#### Extracted material ####

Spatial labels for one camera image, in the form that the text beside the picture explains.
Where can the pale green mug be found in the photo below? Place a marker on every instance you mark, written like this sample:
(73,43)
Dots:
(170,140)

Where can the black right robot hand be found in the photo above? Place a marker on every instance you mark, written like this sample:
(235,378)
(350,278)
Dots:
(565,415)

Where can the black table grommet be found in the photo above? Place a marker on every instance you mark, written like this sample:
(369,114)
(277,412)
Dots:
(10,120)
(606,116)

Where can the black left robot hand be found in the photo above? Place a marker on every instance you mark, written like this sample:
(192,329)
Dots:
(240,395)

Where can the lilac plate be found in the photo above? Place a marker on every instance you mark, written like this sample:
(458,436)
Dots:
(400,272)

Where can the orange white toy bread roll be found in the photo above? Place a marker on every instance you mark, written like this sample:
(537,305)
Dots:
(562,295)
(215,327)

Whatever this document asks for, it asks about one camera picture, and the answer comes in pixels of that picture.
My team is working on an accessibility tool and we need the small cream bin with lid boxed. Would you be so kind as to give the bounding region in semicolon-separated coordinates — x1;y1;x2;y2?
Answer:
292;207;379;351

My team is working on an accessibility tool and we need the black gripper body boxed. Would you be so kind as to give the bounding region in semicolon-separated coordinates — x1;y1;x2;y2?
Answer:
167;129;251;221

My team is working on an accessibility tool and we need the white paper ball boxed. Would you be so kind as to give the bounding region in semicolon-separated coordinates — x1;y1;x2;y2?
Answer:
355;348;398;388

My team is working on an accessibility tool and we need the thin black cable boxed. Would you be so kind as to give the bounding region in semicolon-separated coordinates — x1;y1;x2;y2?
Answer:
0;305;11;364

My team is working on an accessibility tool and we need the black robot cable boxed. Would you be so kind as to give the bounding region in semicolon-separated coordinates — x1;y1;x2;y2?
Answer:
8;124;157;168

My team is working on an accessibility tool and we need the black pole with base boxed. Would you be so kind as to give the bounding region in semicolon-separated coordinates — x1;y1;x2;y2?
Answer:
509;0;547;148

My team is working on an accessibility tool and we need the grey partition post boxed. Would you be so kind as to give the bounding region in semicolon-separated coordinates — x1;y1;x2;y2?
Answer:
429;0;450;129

####

:: Exercise brief ::
Which of the lines above carry the string "that"? Pick them out and copy them.

:: Exercise solution ::
Spatial labels for one camera image, in the form that the text beside the picture explains.
Whatever this document asks for, it asks about one camera picture, and the answer comes in pixels of that picture.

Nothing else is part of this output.